Problem to solve
Write out each entry below exactly. Do not include the images.

Supplied material
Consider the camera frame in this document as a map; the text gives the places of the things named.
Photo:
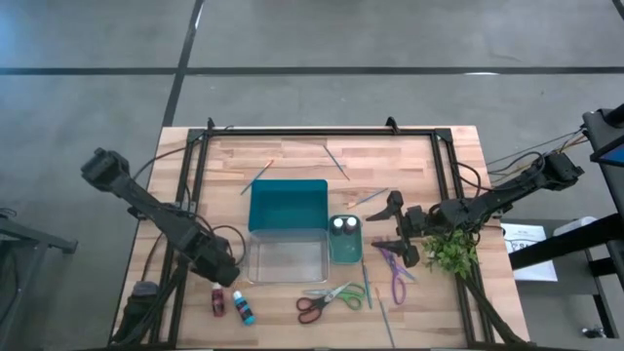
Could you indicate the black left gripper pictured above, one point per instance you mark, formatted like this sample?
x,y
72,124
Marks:
x,y
219,265

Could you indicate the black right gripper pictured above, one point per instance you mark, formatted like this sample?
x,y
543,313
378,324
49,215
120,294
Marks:
x,y
413,223

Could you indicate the purple scissors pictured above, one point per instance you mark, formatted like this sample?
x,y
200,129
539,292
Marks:
x,y
397,273

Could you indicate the white capped tube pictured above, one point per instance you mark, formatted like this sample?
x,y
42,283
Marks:
x,y
351,224

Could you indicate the light blue paint bottle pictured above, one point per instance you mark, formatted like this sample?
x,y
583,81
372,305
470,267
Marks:
x,y
243,307

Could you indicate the dark blue paint bottle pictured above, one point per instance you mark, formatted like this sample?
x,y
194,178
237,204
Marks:
x,y
337,225

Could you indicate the dark thin paintbrush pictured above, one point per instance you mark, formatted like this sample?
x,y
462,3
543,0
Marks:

Result for this task
Consider the camera frame in this document as a map; the text gives the places of the things named.
Photo:
Could you indicate the black left gripper pictured above, one point per instance you mark, formatted like this sample?
x,y
72,124
Marks:
x,y
219,265

Could you indicate the black right gripper pictured above, one point per instance you mark, formatted like this sample?
x,y
543,313
378,324
49,215
120,294
Marks:
x,y
413,223

Could you indicate the purple scissors pictured above, one point per instance you mark, formatted like this sample?
x,y
200,129
539,292
Marks:
x,y
397,273

Could you indicate the white capped tube pictured above, one point per instance you mark, formatted like this sample?
x,y
42,283
Marks:
x,y
351,224

Could you indicate the light blue paint bottle pictured above, one point per instance you mark, formatted like this sample?
x,y
583,81
372,305
470,267
Marks:
x,y
243,307

Could you indicate the dark blue paint bottle pictured above, one point per instance you mark, formatted like this sample?
x,y
194,178
237,204
Marks:
x,y
337,225

Could you indicate the dark thin paintbrush pictured above, one point per instance you mark, formatted like this sample?
x,y
462,3
543,0
Marks:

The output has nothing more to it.